(Data entries)

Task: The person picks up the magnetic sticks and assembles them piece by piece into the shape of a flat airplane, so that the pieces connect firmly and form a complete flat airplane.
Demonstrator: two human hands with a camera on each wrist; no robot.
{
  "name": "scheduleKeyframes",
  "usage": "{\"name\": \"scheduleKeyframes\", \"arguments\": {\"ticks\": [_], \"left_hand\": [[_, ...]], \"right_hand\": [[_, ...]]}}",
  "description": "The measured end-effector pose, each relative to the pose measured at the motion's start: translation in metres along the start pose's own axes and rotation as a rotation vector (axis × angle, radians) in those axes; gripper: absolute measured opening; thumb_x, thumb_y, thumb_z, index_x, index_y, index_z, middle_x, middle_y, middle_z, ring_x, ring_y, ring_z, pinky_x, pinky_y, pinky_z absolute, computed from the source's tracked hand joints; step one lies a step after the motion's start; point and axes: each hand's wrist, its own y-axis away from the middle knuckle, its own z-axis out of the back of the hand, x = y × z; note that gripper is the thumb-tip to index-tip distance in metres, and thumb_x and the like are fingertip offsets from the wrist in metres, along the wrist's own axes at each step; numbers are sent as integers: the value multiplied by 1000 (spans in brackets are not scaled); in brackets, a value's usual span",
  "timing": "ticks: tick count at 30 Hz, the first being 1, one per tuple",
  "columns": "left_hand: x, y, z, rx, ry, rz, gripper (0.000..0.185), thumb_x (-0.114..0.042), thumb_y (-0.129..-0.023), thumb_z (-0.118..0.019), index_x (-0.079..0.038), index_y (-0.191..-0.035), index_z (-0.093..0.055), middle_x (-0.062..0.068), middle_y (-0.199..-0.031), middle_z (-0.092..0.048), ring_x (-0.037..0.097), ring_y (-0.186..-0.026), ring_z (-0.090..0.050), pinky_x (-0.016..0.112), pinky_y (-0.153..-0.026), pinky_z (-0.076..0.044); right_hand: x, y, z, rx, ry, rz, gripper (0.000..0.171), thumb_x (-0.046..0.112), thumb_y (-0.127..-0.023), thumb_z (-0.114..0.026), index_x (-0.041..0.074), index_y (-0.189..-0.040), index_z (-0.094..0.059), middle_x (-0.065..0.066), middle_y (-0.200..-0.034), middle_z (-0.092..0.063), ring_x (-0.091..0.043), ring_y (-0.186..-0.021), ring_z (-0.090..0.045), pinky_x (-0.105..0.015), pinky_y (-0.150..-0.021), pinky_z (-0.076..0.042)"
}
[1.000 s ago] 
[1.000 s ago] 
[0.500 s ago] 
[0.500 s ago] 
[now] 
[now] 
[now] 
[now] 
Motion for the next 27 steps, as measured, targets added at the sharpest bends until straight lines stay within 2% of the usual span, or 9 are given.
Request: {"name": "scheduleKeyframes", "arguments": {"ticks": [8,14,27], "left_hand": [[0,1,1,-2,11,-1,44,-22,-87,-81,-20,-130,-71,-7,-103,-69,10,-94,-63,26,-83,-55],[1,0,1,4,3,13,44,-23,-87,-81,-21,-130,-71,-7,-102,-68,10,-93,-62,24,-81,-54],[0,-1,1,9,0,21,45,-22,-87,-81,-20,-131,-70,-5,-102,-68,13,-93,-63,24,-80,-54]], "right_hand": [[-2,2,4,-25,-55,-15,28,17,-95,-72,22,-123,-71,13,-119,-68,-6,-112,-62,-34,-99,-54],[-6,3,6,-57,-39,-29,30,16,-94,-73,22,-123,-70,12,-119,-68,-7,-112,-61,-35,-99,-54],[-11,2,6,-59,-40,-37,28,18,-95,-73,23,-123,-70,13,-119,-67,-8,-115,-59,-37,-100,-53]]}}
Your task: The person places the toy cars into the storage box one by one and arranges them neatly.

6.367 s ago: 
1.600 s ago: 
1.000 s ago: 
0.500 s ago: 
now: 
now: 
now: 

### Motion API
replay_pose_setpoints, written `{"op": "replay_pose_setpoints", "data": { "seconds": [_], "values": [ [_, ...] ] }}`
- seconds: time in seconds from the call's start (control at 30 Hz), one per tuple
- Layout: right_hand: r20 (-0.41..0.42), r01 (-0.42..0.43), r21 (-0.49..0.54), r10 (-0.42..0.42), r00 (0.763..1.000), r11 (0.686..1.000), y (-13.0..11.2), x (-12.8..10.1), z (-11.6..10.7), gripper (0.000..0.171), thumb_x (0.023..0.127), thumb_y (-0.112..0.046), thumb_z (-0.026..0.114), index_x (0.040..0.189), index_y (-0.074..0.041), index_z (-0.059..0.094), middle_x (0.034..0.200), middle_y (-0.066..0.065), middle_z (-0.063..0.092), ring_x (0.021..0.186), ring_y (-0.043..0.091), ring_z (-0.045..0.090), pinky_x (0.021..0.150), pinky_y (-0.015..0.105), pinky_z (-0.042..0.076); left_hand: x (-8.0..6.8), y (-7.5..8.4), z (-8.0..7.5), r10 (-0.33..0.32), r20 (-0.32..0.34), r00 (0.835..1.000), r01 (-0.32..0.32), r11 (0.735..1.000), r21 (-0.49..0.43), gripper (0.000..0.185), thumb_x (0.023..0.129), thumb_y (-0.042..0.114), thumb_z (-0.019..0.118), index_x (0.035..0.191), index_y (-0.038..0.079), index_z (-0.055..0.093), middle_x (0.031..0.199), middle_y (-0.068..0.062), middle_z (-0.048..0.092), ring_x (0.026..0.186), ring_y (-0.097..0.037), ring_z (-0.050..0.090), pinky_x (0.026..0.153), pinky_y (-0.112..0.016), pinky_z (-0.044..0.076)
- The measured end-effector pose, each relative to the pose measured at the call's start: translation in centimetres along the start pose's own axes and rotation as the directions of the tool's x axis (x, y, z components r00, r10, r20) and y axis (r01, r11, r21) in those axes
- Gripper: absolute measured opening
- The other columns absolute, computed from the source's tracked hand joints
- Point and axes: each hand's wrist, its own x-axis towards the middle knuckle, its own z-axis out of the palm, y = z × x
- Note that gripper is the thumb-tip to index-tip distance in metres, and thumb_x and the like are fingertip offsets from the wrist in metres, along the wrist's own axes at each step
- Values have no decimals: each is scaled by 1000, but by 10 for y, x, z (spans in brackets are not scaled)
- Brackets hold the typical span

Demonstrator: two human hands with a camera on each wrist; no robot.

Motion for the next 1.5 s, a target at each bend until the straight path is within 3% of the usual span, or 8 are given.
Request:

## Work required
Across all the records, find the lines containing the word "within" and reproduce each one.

## Response to this task
Motion for the next 27 steps, as measured, targets added at the sharpest bends until straight lines stay within 2% of the usual span, or 9 are given.
Motion for the next 1.5 s, a target at each bend until the straight path is within 3% of the usual span, or 8 are given.

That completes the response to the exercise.